Copy out precisely the lines from the start of the data through the line with "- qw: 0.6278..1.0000", and keep pictures out of it.
........
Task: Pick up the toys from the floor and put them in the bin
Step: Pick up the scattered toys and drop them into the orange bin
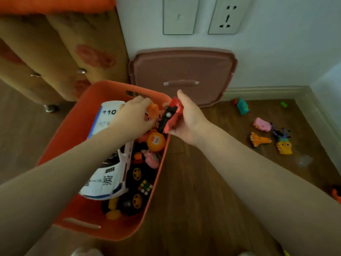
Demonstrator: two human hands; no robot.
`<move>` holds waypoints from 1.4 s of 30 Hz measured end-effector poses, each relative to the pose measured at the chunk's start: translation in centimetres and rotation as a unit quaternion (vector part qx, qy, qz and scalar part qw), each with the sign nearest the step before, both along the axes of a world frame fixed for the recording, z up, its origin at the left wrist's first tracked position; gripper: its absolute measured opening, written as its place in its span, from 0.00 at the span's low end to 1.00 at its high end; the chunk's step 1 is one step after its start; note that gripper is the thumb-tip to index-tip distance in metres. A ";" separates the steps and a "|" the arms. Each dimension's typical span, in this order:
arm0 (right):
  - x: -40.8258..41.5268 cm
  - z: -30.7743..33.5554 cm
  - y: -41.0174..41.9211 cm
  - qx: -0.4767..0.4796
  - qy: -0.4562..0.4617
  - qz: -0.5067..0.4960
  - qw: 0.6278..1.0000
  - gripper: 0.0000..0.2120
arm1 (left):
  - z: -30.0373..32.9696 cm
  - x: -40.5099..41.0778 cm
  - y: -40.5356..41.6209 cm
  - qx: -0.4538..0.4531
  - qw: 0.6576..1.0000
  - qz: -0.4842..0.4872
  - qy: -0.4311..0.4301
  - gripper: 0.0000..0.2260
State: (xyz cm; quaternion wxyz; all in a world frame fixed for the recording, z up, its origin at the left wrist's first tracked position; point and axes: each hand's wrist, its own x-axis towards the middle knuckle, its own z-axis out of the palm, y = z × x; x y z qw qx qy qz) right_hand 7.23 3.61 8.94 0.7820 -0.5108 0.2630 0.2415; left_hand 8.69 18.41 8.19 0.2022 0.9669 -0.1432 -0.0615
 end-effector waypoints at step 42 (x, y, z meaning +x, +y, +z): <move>-29.7 -21.2 -27.4 -0.721 0.141 0.218 0.642 0.26 | -21.8 -18.8 -31.9 0.164 0.855 -0.467 0.154 0.36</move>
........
Answer for the task ->
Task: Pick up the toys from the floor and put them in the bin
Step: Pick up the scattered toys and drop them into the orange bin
Demonstrator: two human hands; no robot.
`<move>` holds waypoints from 1.4 s of 30 Hz measured end-effector poses, each relative to the pose measured at the chunk's start: translation in centimetres and rotation as a unit quaternion (vector part qx, qy, qz and scalar part qw), each with the sign nearest the step before, both along the axes of a world frame fixed for the recording, z up, its origin at the left wrist's first tracked position; gripper: its absolute measured opening, written as its place in its span, from 0.00 at the span's low end to 1.00 at its high end; the chunk's step 1 is one step after its start; note that gripper is the thumb-tip to index-tip distance in metres. A ";" separates the steps and a "|" the arms. Each dimension's typical span, in this order:
arm0 (right):
  - x: -40.8258..41.5268 cm
  - z: -30.7743..33.5554 cm
  - y: -41.0174..41.9211 cm
  - qx: -0.4767..0.4796
  - qy: -0.4562..0.4617
  - qz: -0.5067..0.4960
  - qw: 0.6278..1.0000

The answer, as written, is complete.